* [Assignment] Using the listing below, keep only the lines with the word "both" and copy them.

* [Data for the task]
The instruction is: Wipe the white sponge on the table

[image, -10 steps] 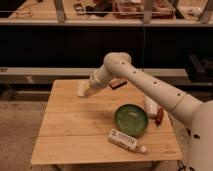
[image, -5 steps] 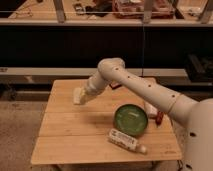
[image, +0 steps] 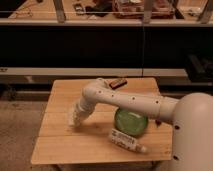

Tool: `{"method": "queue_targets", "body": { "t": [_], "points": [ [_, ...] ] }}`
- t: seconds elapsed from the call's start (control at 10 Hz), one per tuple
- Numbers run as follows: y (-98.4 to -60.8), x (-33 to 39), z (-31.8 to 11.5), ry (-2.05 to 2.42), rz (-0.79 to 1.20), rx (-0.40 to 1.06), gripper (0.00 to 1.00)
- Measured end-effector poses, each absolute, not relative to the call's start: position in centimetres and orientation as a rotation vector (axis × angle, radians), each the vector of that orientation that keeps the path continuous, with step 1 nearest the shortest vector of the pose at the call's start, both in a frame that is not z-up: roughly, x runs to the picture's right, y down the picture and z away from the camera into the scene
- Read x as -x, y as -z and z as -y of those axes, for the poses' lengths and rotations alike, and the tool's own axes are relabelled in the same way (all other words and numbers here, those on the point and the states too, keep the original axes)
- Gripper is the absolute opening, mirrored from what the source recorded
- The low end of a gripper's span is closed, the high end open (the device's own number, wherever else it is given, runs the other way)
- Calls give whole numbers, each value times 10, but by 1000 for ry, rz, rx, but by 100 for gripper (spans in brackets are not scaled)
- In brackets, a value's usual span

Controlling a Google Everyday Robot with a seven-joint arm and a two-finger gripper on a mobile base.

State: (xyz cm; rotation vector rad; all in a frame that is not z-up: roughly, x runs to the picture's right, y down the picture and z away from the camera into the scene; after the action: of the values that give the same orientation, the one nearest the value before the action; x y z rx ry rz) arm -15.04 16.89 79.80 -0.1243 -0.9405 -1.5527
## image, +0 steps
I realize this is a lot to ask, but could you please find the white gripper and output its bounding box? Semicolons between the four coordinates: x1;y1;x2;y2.
70;103;91;127

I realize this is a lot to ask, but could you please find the white sponge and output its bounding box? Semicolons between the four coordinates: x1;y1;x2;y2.
68;108;76;126

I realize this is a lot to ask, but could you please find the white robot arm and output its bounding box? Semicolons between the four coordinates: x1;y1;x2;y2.
68;78;213;171

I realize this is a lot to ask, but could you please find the brown chocolate bar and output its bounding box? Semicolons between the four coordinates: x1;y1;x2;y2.
109;78;127;90

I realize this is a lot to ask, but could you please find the white plastic bottle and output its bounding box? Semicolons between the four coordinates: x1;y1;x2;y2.
108;128;147;153

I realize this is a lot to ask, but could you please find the wooden folding table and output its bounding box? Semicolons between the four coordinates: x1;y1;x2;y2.
31;79;172;165

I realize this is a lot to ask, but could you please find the green bowl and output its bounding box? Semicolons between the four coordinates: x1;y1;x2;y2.
114;108;149;137

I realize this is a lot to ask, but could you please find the red small object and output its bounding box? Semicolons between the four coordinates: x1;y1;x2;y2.
155;120;162;126

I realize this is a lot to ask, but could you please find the black device on shelf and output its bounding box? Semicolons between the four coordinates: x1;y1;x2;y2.
73;3;85;15

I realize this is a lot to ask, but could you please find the red tray on shelf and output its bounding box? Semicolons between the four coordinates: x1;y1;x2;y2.
112;0;175;19

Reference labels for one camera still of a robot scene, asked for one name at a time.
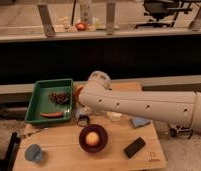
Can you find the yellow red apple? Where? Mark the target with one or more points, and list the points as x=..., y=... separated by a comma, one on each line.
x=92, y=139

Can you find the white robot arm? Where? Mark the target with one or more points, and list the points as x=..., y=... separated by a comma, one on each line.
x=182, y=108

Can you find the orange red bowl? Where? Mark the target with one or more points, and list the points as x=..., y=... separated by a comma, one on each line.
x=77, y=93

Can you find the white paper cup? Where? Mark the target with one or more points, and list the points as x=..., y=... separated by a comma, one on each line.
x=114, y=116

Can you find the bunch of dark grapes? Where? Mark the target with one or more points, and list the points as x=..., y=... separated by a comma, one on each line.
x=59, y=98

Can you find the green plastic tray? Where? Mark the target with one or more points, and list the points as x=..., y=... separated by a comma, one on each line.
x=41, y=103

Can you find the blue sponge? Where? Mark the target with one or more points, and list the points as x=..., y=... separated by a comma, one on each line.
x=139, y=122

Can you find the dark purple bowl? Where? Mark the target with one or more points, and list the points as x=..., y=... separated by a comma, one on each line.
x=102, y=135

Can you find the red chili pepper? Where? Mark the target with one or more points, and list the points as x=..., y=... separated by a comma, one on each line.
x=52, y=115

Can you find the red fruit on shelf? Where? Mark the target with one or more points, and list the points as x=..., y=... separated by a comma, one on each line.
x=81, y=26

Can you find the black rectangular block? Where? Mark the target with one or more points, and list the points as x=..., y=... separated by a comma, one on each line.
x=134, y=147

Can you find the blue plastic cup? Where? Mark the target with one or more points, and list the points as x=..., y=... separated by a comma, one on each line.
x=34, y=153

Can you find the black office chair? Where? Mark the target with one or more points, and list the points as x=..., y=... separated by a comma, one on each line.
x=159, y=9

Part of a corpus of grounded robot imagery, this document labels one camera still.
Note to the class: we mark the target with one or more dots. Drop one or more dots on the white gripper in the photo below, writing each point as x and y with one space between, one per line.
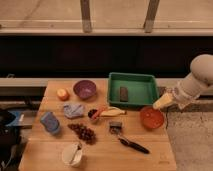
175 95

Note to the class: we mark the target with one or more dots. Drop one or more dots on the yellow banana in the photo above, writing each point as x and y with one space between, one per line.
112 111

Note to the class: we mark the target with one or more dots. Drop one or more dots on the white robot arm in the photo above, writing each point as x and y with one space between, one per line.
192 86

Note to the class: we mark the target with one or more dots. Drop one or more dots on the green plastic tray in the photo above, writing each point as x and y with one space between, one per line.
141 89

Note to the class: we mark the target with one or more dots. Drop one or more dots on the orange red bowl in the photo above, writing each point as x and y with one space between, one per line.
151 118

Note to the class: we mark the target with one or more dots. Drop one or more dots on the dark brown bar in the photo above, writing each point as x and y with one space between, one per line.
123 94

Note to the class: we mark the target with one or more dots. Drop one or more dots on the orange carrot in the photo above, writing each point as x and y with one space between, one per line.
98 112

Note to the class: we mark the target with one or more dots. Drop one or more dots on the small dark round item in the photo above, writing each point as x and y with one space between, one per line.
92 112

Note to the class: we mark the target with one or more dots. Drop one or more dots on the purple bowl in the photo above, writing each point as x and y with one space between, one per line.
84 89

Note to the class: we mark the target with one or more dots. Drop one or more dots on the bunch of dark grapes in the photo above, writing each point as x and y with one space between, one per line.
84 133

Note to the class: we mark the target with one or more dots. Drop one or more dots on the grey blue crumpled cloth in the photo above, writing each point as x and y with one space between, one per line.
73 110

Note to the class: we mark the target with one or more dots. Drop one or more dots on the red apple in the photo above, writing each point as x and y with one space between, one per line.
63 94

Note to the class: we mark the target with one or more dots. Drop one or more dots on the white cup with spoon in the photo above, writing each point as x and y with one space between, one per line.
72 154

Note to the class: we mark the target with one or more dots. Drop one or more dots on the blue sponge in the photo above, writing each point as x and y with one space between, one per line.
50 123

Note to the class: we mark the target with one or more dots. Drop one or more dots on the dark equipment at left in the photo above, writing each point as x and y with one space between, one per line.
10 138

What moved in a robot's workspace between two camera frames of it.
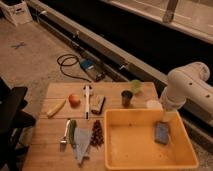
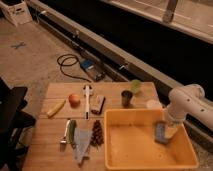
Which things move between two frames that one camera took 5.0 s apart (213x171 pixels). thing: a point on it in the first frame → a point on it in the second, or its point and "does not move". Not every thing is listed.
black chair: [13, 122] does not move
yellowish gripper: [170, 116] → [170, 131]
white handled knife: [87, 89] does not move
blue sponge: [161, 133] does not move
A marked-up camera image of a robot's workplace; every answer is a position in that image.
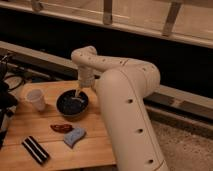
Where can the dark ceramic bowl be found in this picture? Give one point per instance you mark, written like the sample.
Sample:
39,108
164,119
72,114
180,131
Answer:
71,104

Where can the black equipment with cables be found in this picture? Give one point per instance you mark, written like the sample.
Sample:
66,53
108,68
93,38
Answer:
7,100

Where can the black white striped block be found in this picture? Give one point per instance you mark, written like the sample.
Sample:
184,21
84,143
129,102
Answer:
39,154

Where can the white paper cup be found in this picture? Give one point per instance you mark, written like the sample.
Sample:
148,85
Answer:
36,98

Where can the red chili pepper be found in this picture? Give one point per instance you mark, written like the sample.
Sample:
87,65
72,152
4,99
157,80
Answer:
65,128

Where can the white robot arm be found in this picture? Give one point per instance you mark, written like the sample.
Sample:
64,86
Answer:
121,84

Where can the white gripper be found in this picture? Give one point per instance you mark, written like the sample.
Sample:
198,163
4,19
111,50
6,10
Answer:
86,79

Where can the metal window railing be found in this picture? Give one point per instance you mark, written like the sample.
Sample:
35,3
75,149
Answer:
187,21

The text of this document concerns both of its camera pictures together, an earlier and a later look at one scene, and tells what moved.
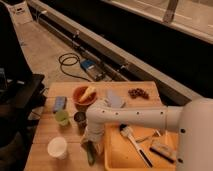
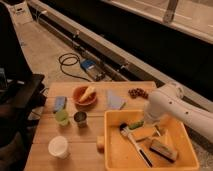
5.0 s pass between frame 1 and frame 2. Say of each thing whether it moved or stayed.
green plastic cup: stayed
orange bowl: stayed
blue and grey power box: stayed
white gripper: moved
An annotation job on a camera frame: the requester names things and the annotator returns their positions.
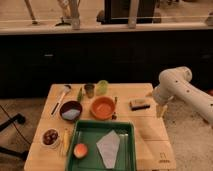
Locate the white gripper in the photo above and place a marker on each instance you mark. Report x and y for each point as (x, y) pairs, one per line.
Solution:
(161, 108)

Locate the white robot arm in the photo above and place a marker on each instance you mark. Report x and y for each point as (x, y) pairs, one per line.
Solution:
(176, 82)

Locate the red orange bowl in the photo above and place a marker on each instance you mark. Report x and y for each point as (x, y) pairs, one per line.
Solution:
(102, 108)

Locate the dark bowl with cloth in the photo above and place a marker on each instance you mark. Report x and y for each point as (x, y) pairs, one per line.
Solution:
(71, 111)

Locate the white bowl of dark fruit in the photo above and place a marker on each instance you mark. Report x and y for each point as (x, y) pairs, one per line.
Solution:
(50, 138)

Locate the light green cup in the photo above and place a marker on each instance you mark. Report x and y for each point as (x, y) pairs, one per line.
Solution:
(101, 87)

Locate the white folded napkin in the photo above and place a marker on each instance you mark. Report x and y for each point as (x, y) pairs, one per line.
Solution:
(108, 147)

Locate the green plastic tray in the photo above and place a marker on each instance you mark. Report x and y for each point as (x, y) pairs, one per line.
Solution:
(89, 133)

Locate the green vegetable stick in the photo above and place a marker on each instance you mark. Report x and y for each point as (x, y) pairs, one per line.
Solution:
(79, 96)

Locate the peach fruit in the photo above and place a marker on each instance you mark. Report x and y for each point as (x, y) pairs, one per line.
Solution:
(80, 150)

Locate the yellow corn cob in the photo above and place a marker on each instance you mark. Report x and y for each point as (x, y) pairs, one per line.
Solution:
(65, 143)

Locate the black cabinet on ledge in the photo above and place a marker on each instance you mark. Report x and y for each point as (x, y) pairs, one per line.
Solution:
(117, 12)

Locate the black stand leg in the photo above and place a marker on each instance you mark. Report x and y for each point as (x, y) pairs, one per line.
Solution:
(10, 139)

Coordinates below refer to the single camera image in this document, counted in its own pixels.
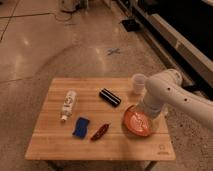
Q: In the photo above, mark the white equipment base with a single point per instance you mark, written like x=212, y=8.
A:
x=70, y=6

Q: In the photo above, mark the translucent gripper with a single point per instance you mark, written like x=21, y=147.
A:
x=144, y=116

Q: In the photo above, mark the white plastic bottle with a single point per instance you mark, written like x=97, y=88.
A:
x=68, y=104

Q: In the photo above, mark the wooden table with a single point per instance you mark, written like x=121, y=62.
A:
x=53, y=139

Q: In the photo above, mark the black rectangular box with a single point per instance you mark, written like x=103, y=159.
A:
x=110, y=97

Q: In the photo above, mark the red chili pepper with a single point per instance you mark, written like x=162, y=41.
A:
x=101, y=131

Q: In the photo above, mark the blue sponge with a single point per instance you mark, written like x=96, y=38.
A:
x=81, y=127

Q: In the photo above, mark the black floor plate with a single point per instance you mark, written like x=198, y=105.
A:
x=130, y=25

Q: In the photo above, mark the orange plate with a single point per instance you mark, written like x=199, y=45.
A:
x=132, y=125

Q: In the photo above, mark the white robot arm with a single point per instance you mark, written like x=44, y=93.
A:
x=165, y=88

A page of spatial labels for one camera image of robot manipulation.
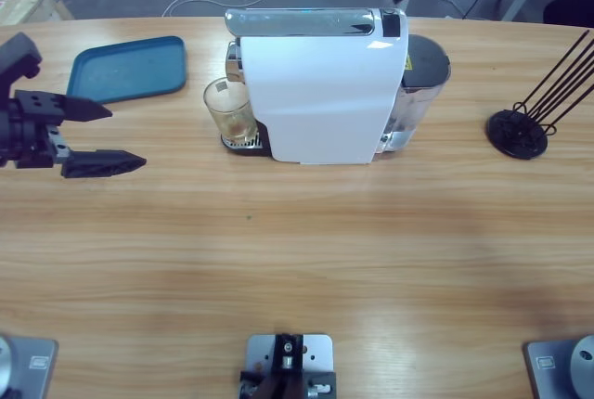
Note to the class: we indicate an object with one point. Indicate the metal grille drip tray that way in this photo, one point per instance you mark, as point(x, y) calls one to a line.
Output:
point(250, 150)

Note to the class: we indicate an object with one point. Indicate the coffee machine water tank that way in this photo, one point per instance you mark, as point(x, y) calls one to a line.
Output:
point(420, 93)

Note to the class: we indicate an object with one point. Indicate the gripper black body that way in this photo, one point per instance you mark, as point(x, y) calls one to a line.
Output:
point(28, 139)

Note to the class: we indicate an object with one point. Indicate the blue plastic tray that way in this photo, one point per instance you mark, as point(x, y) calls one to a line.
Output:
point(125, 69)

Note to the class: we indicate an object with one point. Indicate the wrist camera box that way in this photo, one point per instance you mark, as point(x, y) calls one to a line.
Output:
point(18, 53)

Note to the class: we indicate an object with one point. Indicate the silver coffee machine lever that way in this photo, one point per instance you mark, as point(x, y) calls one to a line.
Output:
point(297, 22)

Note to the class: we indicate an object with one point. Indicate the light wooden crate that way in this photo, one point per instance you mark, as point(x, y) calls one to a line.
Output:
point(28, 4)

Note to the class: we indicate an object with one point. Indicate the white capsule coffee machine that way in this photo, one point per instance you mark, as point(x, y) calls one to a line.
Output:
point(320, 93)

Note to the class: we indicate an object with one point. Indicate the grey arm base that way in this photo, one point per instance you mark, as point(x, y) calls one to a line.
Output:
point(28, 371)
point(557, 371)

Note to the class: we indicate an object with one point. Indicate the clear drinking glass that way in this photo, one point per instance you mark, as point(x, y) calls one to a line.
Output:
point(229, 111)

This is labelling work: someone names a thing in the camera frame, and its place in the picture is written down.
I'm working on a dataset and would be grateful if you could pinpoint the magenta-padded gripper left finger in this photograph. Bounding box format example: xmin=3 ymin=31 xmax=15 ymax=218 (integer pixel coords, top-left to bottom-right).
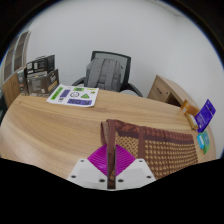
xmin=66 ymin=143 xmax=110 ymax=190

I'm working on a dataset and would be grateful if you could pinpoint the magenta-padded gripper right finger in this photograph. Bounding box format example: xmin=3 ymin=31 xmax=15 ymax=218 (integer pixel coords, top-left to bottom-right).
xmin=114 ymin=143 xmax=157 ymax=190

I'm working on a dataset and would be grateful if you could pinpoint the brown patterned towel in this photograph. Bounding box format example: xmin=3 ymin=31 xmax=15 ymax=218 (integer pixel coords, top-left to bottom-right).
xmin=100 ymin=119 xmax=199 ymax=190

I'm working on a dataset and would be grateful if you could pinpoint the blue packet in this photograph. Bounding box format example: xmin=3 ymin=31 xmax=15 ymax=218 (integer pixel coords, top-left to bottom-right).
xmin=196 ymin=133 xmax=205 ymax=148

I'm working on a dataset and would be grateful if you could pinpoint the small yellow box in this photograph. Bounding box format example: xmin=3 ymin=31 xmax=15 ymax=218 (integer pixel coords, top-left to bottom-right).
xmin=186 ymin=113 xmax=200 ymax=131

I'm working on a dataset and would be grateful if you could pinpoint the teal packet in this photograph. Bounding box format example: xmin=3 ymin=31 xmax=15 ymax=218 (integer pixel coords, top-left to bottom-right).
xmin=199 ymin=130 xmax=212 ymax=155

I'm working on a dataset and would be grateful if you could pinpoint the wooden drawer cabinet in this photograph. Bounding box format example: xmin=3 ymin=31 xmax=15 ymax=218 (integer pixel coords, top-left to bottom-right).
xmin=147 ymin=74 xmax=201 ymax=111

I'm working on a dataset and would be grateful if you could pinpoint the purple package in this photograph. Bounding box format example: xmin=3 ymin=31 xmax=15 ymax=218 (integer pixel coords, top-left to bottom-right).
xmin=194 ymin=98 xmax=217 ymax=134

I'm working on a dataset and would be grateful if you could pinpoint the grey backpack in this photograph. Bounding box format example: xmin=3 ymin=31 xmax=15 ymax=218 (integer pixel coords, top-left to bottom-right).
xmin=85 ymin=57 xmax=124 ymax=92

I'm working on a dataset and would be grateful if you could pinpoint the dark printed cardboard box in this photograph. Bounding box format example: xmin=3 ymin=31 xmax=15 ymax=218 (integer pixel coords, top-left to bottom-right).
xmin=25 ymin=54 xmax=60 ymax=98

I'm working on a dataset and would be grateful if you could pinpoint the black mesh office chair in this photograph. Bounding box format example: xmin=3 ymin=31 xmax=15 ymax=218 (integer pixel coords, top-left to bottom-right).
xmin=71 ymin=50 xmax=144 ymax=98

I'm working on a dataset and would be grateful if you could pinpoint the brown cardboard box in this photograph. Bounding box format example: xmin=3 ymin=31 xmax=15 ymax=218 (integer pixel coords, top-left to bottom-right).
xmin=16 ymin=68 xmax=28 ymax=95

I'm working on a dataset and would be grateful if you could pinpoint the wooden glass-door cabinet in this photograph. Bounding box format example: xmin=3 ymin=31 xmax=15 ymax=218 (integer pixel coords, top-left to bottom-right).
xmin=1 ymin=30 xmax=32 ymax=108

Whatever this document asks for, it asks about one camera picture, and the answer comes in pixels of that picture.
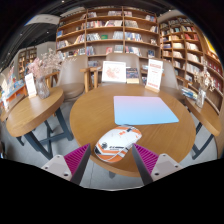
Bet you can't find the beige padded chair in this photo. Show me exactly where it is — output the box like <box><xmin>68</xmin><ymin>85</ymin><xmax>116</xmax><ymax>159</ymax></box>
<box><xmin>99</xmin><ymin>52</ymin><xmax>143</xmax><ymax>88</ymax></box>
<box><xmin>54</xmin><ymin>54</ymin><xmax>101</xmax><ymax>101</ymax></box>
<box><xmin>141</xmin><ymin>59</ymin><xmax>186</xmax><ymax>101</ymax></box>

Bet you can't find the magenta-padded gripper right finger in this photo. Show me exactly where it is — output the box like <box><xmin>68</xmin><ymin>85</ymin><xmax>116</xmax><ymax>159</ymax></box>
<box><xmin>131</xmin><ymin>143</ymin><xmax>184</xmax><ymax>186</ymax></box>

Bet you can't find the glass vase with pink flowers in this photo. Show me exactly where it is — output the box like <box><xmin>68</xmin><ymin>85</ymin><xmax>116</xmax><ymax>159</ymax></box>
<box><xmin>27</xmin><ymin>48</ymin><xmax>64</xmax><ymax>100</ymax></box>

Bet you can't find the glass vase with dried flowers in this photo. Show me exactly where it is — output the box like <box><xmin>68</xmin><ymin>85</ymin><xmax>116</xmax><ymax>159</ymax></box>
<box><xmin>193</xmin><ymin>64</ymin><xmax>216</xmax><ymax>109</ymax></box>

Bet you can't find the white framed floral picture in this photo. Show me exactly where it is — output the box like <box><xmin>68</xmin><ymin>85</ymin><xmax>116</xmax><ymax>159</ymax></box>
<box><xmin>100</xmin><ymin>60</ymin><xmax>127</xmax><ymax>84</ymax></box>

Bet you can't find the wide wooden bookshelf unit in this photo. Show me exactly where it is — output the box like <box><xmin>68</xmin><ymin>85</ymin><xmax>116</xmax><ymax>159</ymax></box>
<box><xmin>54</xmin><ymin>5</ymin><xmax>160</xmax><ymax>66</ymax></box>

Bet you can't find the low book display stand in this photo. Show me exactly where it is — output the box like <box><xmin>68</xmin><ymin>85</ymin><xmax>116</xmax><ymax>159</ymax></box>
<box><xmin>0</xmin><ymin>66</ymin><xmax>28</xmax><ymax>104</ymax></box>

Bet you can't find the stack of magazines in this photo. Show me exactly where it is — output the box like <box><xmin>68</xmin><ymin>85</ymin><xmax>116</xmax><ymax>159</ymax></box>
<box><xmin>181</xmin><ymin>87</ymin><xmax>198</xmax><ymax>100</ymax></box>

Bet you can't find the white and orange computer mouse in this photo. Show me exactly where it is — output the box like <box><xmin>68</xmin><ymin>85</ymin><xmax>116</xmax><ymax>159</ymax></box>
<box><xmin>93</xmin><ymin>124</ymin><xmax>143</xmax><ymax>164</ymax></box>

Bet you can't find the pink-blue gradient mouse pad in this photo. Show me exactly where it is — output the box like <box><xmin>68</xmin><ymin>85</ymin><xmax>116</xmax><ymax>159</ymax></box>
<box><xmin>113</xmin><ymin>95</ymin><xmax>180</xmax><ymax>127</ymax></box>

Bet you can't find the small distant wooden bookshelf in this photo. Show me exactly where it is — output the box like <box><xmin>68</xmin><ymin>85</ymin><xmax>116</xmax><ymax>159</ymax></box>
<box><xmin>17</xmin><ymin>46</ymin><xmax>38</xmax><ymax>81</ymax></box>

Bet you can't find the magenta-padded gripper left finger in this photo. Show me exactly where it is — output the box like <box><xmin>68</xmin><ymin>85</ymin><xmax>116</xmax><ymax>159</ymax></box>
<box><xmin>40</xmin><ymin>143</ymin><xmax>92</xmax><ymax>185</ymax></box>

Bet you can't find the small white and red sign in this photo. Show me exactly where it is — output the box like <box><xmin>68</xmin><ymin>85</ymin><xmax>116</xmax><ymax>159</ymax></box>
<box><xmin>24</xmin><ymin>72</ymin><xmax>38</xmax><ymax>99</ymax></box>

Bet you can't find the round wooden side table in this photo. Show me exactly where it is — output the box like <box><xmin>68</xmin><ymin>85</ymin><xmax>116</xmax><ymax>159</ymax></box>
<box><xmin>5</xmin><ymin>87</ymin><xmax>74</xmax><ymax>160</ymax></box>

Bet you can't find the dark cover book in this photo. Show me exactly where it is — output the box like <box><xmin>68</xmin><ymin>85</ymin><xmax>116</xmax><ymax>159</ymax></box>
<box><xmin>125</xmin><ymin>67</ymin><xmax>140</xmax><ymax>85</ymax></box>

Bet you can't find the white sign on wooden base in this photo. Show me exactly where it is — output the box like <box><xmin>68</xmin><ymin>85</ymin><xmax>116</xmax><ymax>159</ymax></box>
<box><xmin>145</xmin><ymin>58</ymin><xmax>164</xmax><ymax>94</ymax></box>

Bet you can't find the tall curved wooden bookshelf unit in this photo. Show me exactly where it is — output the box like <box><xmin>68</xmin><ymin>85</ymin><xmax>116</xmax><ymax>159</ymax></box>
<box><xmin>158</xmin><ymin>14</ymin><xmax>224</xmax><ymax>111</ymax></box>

* [Finished exercise]
- Measured end-effector poses, each absolute, not relative to the call's start: position in centimetres and orientation as a rotation vector (axis × angle, radians), each the vector of that orientation that keeps the path continuous, with step 1 nearest the shortest vector of the pose at the call's start, both in a frame that is not z-up: roughly, x runs to the picture's right, y down the picture and z away from the camera into the scene
The text of this document concerns both of its camera pictures together, an earlier and a later look at one scene, and tells what moved.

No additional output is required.